Le gentleman farmer de Shepperton

L’auteur paie aussi sa dette au New worlds de Michael Moorcock, le champion du Multivers (Jerry Cornélius, Elric, Hawkmoon) dont le roman Mother london (Denoël), paru en 1988, avait fortement marqué la génération Sinclair, Peter Ackroyd et Alan Moore. New worlds et Moorcock établissent enfin la connexion avec l’oeuvre de J.G. Ballard. L’auteur de Crash, qui avait vu l’apocalypse automobile au fond de son verre à whisky, est aussi le premier à avoir compris que la périphérie avait désormais plus d’importance que le centre.

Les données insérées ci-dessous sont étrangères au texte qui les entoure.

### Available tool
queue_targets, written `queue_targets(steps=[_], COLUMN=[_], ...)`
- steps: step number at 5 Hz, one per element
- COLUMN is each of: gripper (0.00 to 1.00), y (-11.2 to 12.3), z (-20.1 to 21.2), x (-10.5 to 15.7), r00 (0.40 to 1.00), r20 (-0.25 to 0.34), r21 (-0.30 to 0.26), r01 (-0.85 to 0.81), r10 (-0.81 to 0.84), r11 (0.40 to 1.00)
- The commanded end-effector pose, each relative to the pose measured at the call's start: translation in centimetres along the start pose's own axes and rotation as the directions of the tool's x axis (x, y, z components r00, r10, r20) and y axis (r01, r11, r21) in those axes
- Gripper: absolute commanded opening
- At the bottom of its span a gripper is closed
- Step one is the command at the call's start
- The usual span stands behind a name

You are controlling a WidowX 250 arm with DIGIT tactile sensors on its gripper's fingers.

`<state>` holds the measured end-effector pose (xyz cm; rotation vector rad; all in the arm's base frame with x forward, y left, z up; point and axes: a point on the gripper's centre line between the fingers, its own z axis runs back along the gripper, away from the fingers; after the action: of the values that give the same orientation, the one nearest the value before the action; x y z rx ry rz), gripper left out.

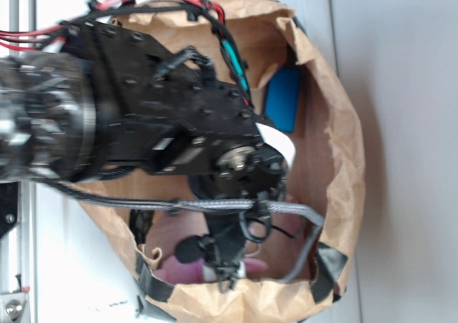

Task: Grab the pink bunny.

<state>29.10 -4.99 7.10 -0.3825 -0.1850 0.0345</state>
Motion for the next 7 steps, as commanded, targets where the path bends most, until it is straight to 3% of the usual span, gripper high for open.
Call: queue_targets(steps=[1,2,3,5,6,7], gripper=[1.00,1.00,1.00,1.00,0.78,0.00], y=[-3.3,-4.4,-6.1,-6.1,-6.3,-6.6], z=[-0.5,-1.3,-2.9,-5.2,-5.1,-5.1], x=[0.9,0.3,-0.6,-1.4,-1.8,-1.9], r00=[0.994,0.989,0.975,0.962,0.969,0.976], r20=[0.038,0.011,-0.028,-0.113,-0.116,-0.100], r21=[-0.077,-0.116,-0.094,0.067,0.126,0.159], r01=[0.102,0.144,0.218,0.256,0.231,0.209], r10=[-0.099,-0.144,-0.221,-0.248,-0.217,-0.195], r11=[0.992,0.983,0.971,0.964,0.965,0.965])
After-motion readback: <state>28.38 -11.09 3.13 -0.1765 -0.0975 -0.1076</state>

Rien d’étonnant à ce que le vieux gentleman farmer de Shepperton arrive largement en tête à l’applaudimètre des auteurs cités par Sinclair (pas moins de 60 fois !), devant William Blake (seulement 30 fois !) et HG Wells. Même absent (même mort), Ballard se lit en creux dès les premiers chapitres : « C’était le jour où la nouvelle de la mort de princesse Diana avait fait la une. Cela créa un lien dans la conscience populaire entre le Dôme et la Mercedes concassée. (…) L’assassinat de Kennedy, c’était de la pellicule, de la bande amateur lancée sur le marché par Time Life. L’enterrement de Diana était une dérive, une rêverie… ». Kennedy et Diana, même un aveugle aurait compris le message. Iain Sinclair n’hésite pas à forcer le trait, toujours à la limite d’en faire trop. Au final, quel incorrigible bavard ! On en sort quelque peu éreinté, mais pleinement satisfait de la révélation qui nous attend au bout de la route. Sinclair lâchait déjà des indices dans les premières pages : « Thatcher semble éclairée d’un perpétuel halo vert, comme les apparitions des productions Hammer Films ». Sans rien déflorer, ni personne, on dira juste que la clé se trouve quelque part à Purfleet, non loin de Carfax, célèbre pour son Abbaye. Les cinéphiles ne manqueront pas d’y voir aussi la marque d’un film Hammer, réalisé par Alan Gibson en 1973 avec l’impeccable Christopher Lee dans le rôle titre.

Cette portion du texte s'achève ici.